Jakob Norberg synthesizes some of the thinking on coffeehouses that hangs at the edges of contemporary democratic theory. Without reifying it as a miraculous commodity, he works through some of the ways that Habermas and Carl Schmitt used the figure of the coffeehouse to represent the pretensions and triumphs of the middle-class after the industrial revolution.

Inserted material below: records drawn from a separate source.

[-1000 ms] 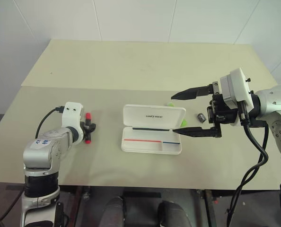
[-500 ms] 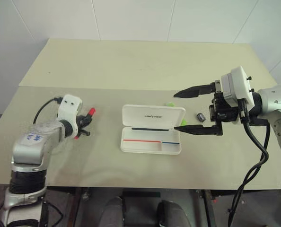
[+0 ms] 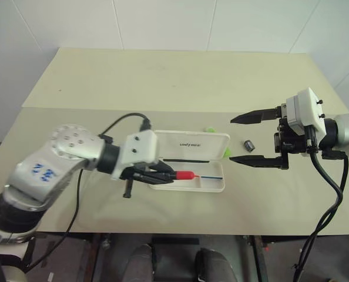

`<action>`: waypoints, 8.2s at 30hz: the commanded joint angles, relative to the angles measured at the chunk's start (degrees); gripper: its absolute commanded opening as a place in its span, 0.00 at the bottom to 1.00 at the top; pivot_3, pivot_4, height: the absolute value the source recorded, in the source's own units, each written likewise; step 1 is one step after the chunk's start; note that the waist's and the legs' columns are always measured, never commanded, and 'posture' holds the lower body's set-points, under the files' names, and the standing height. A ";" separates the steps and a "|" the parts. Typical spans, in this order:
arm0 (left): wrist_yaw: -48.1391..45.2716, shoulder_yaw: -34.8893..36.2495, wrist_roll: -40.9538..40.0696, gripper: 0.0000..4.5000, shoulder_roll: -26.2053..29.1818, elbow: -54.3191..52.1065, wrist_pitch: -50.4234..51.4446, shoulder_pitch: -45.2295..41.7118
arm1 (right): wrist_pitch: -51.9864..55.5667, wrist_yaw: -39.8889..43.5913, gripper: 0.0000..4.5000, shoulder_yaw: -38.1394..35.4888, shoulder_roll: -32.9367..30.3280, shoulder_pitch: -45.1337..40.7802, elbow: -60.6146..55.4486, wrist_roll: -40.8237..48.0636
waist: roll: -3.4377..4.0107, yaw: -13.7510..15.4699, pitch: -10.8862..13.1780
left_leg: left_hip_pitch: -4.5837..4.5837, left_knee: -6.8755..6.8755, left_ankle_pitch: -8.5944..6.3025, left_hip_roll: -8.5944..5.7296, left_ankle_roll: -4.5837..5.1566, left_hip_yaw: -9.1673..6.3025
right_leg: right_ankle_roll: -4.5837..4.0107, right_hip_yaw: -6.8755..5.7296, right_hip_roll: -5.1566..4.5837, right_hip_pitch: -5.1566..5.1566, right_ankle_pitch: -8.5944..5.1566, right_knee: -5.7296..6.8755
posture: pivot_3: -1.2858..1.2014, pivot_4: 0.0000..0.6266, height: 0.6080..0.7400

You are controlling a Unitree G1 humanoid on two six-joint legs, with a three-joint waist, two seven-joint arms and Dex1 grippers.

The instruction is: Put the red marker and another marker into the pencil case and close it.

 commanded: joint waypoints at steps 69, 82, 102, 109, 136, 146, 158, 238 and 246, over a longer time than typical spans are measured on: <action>16.46 10.85 5.09 0.99 -13.14 -0.66 22.91 -9.00 | -1.77 -20.17 1.00 8.90 13.82 2.64 22.27 -23.27 | 0.01 -0.25 0.00 | 0.01 0.16 -0.02 0.01 0.06 -0.18 | 0.02 -0.10 0.00 0.21 0.00 0.07 | 0.52 0.24 1.00; 18.72 11.71 2.89 0.99 -10.71 -0.81 22.96 -9.11 | -1.34 -22.30 1.00 9.92 18.71 0.04 26.47 -24.79 | 0.01 -0.38 0.00 | 0.01 0.14 -0.01 0.00 0.06 -0.17 | 0.02 -0.09 0.00 0.19 0.00 0.08 | 0.52 0.24 1.00; 19.83 11.93 -0.84 1.00 -8.13 -0.67 22.62 -10.82 | 1.89 -28.51 0.96 10.04 23.21 -2.94 34.11 -27.28 | 0.01 -1.55 0.00 | 0.07 0.15 0.00 0.00 0.05 -0.19 | 0.02 -0.08 0.00 0.24 0.00 0.14 | 0.52 0.24 1.00; 19.76 11.76 -0.93 1.00 -8.01 -0.10 22.27 -11.43 | 5.11 -29.84 0.51 10.23 22.84 -3.41 35.13 -27.97 | 0.00 -1.32 0.00 | 0.09 0.21 0.00 0.00 0.05 -0.21 | 0.02 -0.09 -0.01 0.28 0.00 0.09 | 0.52 0.24 1.00; 12.11 16.78 -2.40 1.00 -0.20 0.33 13.18 -8.46 | 3.57 -12.05 0.24 -1.23 14.23 -12.20 22.27 -9.62 | 0.15 -1.71 0.09 | -0.12 -0.15 0.02 0.01 0.00 0.02 | 0.02 0.07 0.02 -0.19 0.00 0.19 | 0.52 0.24 1.00; -1.93 30.43 -13.54 1.00 8.83 -1.32 7.77 6.38 | 11.36 1.43 0.24 1.01 8.43 -5.41 0.62 6.14 | 0.15 -1.62 0.10 | -0.10 -0.04 -0.01 0.05 0.04 0.05 | 0.02 0.11 0.04 -0.21 -0.01 0.11 | 0.52 0.24 1.00; -2.11 27.92 -10.15 1.00 14.90 -3.80 4.00 22.17 | -2.49 1.12 0.24 23.21 15.42 -5.03 6.02 -13.08 | 0.13 -1.61 0.09 | -0.12 -0.05 -0.03 0.05 0.04 0.31 | 0.01 0.38 0.03 -0.49 -0.01 0.25 | 0.52 0.24 1.00; 18.67 5.33 -4.73 1.00 -9.36 -1.58 12.46 -10.35 | 9.03 -24.15 0.41 8.69 17.20 -11.35 42.62 -29.82 | 0.09 -1.95 0.09 | 0.09 0.09 -0.03 0.10 0.03 0.65 | 0.02 0.77 0.07 -0.54 -0.01 0.60 | 0.52 0.24 1.00; 13.47 6.66 -5.62 1.00 -6.00 -2.72 9.05 -8.07 | 1.29 -5.59 0.09 1.70 9.53 -5.44 24.64 -17.05 | 0.11 -1.42 0.10 | -0.02 -0.03 -0.03 0.08 0.04 0.64 | 0.03 0.73 0.07 -0.58 -0.01 0.54 | 0.52 0.24 1.00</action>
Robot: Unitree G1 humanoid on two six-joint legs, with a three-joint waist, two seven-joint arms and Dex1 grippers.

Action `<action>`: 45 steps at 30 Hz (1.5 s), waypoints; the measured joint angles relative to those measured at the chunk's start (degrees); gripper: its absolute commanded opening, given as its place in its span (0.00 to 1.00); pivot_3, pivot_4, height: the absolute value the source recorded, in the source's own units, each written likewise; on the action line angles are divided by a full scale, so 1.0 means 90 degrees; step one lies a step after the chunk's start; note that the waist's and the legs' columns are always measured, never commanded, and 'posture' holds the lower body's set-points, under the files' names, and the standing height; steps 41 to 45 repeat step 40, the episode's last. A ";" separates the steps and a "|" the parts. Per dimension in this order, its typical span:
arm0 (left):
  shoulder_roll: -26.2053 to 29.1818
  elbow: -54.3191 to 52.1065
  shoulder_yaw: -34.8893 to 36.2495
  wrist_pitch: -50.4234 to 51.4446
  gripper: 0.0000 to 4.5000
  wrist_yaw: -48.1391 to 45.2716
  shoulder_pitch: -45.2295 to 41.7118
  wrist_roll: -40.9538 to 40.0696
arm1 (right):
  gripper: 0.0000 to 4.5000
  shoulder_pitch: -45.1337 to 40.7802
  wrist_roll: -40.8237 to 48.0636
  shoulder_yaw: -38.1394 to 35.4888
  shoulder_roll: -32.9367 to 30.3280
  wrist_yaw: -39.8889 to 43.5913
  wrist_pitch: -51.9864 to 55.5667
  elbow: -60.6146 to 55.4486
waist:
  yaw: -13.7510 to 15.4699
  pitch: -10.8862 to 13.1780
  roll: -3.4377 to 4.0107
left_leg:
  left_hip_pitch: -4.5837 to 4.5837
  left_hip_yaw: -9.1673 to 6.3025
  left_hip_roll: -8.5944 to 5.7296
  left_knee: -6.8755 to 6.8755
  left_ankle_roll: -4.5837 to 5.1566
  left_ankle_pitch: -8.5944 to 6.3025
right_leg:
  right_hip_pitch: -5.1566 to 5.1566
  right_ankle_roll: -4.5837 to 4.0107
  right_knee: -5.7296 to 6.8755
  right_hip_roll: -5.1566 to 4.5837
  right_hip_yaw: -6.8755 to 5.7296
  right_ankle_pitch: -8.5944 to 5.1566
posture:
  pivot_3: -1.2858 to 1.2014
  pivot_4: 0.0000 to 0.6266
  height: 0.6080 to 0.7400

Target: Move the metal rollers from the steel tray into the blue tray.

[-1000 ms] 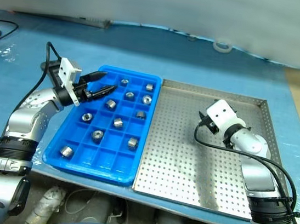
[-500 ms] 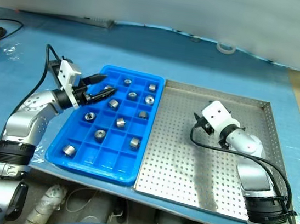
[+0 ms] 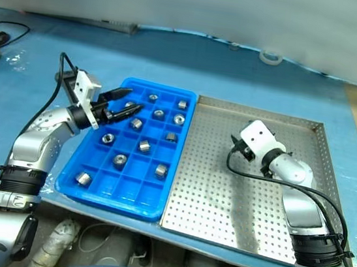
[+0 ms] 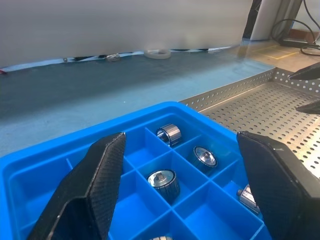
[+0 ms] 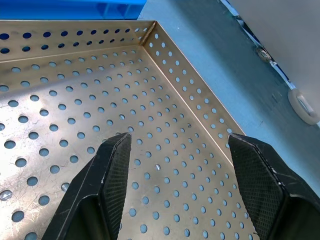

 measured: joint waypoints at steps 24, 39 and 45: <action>-0.0129 0.0121 -0.0107 -0.0070 0.83 -0.0025 0.0001 0.0056 | 0.73 0.0309 -0.0013 -0.0061 -0.0135 0.0061 0.0202 -0.0385 | -0.0004 0.0000 0.0000 | 0.0000 0.0000 0.0000 0.0001 0.0000 0.0000 | 0.0000 0.0000 0.0000 0.0000 0.0000 0.0000 | 0.49 0.24 1.00; -0.0228 0.0125 -0.0108 -0.0117 0.83 -0.0022 0.0001 0.0035 | 0.73 0.0221 -0.0049 -0.0061 -0.0202 0.0063 0.0201 -0.0385 | -0.0003 0.0000 0.0000 | 0.0000 0.0000 0.0000 0.0001 0.0001 0.0000 | 0.0000 0.0000 0.0001 0.0000 0.0000 0.0000 | 0.49 0.24 1.00; -0.0228 0.0125 -0.0108 -0.0117 0.83 -0.0023 0.0001 0.0033 | 0.73 0.0223 -0.0049 -0.0061 -0.0202 0.0064 0.0201 -0.0385 | -0.0003 0.0000 0.0000 | 0.0000 0.0000 0.0000 0.0001 0.0001 0.0000 | 0.0000 0.0000 0.0000 0.0000 0.0000 0.0000 | 0.49 0.24 1.00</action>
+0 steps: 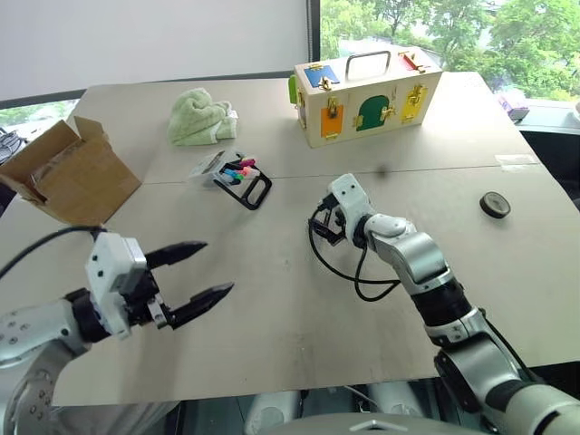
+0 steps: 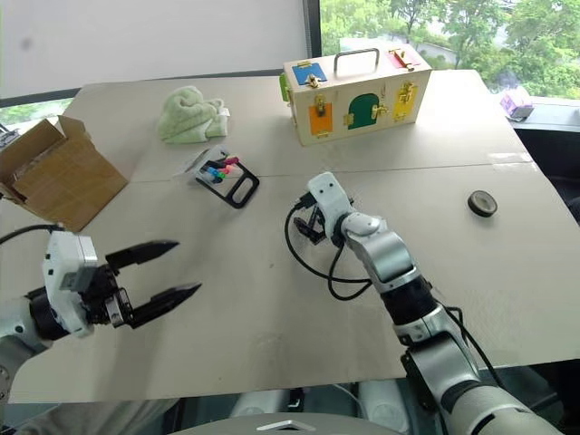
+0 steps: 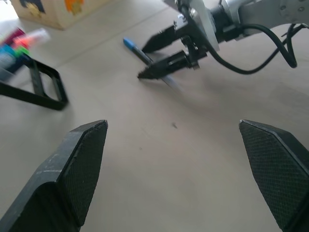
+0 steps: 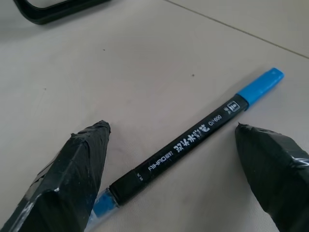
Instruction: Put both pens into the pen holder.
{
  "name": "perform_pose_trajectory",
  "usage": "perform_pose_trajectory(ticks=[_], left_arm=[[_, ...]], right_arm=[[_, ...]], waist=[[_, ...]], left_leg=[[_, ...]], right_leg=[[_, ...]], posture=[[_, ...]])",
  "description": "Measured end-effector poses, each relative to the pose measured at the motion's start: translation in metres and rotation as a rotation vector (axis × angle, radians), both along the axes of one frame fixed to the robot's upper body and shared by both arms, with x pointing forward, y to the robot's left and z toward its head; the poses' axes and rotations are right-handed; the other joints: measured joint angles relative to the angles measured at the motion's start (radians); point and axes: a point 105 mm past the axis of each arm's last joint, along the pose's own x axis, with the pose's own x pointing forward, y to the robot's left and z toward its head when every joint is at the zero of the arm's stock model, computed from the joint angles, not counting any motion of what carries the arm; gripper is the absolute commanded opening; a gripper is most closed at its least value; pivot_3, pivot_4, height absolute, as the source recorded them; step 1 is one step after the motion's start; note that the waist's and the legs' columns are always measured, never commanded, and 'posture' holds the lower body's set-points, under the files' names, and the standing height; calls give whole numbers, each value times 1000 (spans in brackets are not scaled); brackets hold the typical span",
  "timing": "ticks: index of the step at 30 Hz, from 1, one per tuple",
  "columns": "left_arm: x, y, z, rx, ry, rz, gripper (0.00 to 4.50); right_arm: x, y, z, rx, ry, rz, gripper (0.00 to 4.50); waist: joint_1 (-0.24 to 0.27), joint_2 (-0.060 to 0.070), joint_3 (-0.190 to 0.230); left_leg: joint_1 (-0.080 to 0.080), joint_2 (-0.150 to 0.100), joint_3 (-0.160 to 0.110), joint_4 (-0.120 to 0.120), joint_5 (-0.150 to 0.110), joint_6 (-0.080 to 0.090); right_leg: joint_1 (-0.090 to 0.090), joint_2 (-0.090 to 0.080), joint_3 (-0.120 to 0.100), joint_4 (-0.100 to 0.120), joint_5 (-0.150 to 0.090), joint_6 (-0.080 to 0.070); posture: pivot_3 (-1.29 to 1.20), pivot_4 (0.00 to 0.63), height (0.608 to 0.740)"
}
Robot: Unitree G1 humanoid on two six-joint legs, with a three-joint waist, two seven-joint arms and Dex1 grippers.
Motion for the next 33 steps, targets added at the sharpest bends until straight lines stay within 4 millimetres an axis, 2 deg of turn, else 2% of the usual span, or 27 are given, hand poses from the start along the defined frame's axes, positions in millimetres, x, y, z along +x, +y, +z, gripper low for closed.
perform_pose_trajectory(ticks=[3,4,5,9,11,14,17,20,22,25,29,33], left_arm=[[4,-1,3,-1,-19,10,4500],[6,-3,3,-11,-18,6,4500],[6,-4,3,-14,-16,3,4500],[11,-11,4,-39,-21,-7,4500],[13,-15,3,-54,-20,-18,4500],[21,-26,7,-139,-26,-32,4500],[30,-43,4,-358,6,-25,4500],[50,-61,0,-674,78,27,4500],[65,-64,5,-768,85,63,4500],[86,-68,11,-863,95,109,4500],[98,-85,12,-918,136,70,4500],[98,-106,19,-918,160,-42,4500]], right_arm=[[-1,1,0,-30,7,8,3381],[-3,1,0,-43,9,18,2809],[-3,1,0,-46,9,21,2675],[-7,-4,0,-63,15,24,557],[-7,-8,0,-64,13,18,17],[-6,-14,1,-29,16,8,17],[-4,-23,7,99,7,10,17],[-11,-27,36,254,-115,112,17],[-22,-27,56,319,-204,202,17],[-48,-22,73,388,-300,381,17],[-68,-18,85,432,-351,497,17],[-79,-15,86,432,-341,559,17]], waist=[[-2,-1,0],[-3,-1,-1],[-3,-1,-1],[-1,-1,-1],[2,-1,-1],[5,-1,-1],[2,-1,-1],[1,-2,0],[-3,-2,-1],[-3,-2,-1],[-13,-3,-1],[-16,-3,-1]], left_leg=[[0,0,1,0,0,0],[0,0,1,0,0,0],[0,0,1,0,0,0],[0,0,0,0,0,0],[0,0,0,0,0,0],[0,-1,0,0,-1,1],[-1,-1,1,0,-1,1],[-2,0,1,1,-1,1],[-2,1,1,1,-1,1],[-2,1,1,1,-1,2],[-2,0,2,2,0,1],[-2,0,2,2,0,1]], right_leg=[[0,0,1,0,0,0],[0,0,1,0,0,0],[0,0,1,0,0,0],[0,0,1,0,0,0],[0,0,0,0,0,0],[0,0,0,0,0,0],[0,-1,1,-1,0,0],[0,0,0,0,0,1],[0,2,0,1,0,1],[0,2,1,0,0,1],[0,1,1,0,0,1],[0,1,1,0,0,1]], posture=[[0,150,740],[0,150,740],[0,150,740],[0,150,740],[0,150,740],[0,150,740],[0,150,740],[0,150,740],[0,150,740],[0,150,740],[0,150,740],[0,150,740]])
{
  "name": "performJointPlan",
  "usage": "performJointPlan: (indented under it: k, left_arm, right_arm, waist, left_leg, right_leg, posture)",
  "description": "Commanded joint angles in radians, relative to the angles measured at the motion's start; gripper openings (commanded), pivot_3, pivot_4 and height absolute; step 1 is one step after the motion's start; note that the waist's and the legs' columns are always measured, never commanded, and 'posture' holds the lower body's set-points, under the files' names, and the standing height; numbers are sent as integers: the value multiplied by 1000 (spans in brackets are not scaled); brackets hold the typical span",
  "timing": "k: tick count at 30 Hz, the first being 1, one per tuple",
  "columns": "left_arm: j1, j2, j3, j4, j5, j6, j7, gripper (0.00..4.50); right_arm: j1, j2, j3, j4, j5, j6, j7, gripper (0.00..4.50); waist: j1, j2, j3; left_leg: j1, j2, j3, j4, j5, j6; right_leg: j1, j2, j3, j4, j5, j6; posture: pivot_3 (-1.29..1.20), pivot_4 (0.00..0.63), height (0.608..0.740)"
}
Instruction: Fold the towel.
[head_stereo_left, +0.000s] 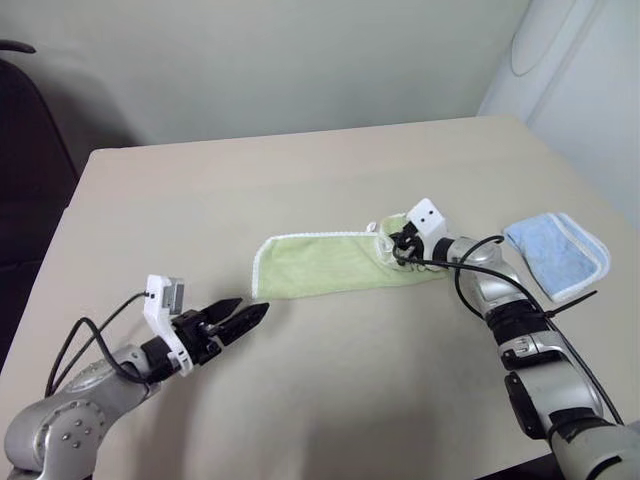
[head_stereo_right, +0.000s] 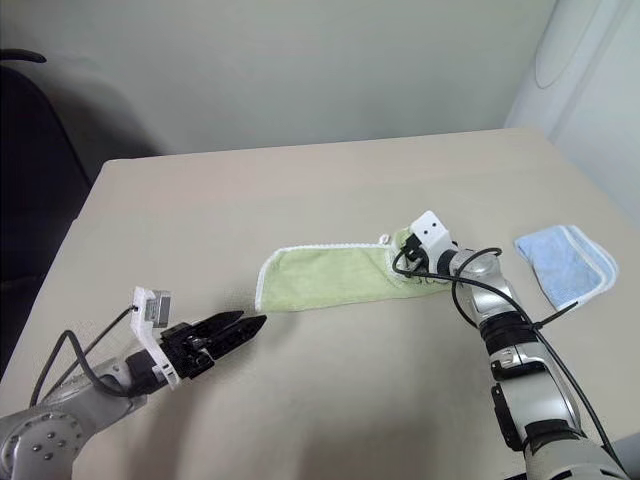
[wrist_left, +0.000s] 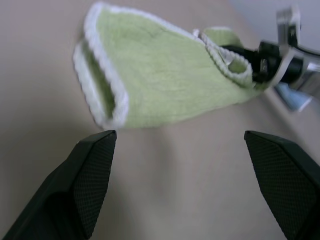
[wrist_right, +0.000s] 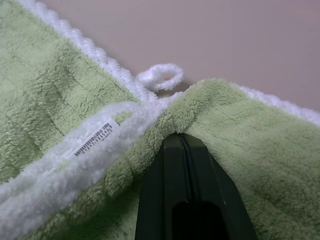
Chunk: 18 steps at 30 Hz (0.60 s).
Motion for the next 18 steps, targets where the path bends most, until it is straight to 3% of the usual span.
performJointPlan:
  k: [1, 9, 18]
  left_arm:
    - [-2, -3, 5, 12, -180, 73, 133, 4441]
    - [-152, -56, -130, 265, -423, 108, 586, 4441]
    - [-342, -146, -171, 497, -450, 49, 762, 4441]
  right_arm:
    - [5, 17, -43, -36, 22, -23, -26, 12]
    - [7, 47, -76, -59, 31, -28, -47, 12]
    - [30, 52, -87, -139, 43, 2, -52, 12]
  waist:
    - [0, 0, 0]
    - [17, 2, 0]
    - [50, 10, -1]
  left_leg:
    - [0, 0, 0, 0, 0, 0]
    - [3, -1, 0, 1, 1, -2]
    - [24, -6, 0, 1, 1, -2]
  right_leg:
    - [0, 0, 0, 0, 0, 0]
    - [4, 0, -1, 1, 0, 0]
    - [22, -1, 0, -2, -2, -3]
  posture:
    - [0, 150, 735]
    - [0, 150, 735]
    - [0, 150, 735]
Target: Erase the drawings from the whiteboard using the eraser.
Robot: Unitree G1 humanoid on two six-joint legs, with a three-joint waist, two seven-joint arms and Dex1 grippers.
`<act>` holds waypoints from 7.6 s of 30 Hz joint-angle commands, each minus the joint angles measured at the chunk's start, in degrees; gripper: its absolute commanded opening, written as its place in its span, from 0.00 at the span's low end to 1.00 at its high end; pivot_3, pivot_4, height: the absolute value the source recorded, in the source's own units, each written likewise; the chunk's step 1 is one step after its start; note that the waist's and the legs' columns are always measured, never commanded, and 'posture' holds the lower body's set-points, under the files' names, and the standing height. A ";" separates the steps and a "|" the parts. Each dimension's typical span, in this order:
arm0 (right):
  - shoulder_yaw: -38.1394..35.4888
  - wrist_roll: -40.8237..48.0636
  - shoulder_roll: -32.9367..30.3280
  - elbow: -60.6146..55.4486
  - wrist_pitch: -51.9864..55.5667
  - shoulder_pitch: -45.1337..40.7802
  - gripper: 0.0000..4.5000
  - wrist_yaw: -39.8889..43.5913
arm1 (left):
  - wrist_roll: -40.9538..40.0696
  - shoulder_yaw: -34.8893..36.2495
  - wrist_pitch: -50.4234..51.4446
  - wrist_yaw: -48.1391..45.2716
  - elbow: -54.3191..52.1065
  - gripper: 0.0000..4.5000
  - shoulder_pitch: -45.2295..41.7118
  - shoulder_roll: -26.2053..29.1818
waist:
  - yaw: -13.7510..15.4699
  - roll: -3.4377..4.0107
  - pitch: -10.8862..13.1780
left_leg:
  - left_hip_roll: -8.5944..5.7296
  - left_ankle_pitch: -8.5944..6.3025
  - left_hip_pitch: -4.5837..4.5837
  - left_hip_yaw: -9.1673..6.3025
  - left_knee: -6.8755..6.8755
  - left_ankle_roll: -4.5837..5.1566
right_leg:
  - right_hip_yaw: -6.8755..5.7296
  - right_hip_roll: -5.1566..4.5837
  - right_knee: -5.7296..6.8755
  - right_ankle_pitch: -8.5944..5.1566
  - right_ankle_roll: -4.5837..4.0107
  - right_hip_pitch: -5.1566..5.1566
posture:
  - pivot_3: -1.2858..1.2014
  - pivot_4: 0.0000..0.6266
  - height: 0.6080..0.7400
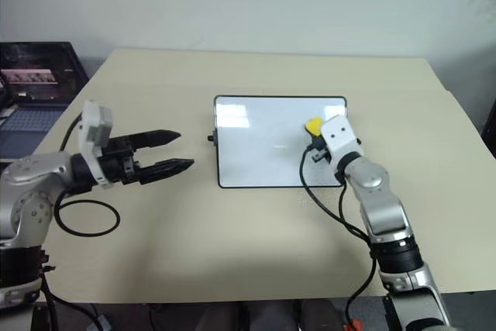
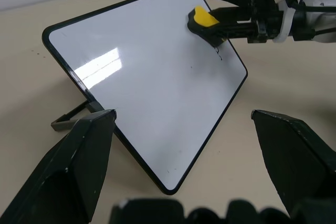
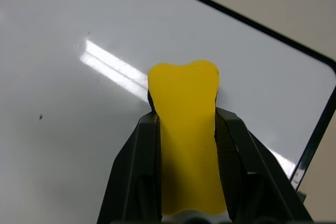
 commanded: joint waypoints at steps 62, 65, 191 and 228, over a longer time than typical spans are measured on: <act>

In both cases, coffee-drinking becomes a trope associated with modern liberalism, one that must be either rediscovered or extinguished. Coffee consumption is free from constraint and ritual, it is ostensibly more purely rational than alcohol or other other intoxicants, and tied to the productivity required by early capitalists. But the most important part of coffee drinking is the possibility of community: a coffeehouse can be a place of communal interaction, but in what will become the standard refrain of liberalism, it doesn’t have to be. Coffeehouses become wholly voluntary communities, which is what is what is both right and wrong about liberalism as a whole. We might have to live together, but we need not share a cup of coffee. Yet, if we choose to do so, we can more easily sit down for a cup of java than to pray or to become drunk, both of which threaten too much intimacy and too little control over the interaction. Liberal subjects pretend that this control is and ought to be standard, and that pretension is either the genius of the modern age (Habermas) or a sign of its decline (Schmitt):
According to Habermas, the bourgeoisie consumes coffee in the transient but promising public sphere; according to Schmitt, they do so in the spurious harmony of the bourgeois interior. Both thinkers ultimately describe how those who meet over coffee tend to view themselves as human beings freed from the pressures of political discord or social constraints. One drinks coffee in a space abstracted from all contexts that predetermine relationships. For the duration of the coffee break, the conditions that normally circumscribe an existence marked by conflict and inequality are suspended, and in the resulting state one can identify a principle of a sound public sphere or an apolitical and therefore fatal utopia.
Since we’ve opted for optional politics, we ought to be thankful it comes in this form: shade grown, organic, global, sustainable, and tasty.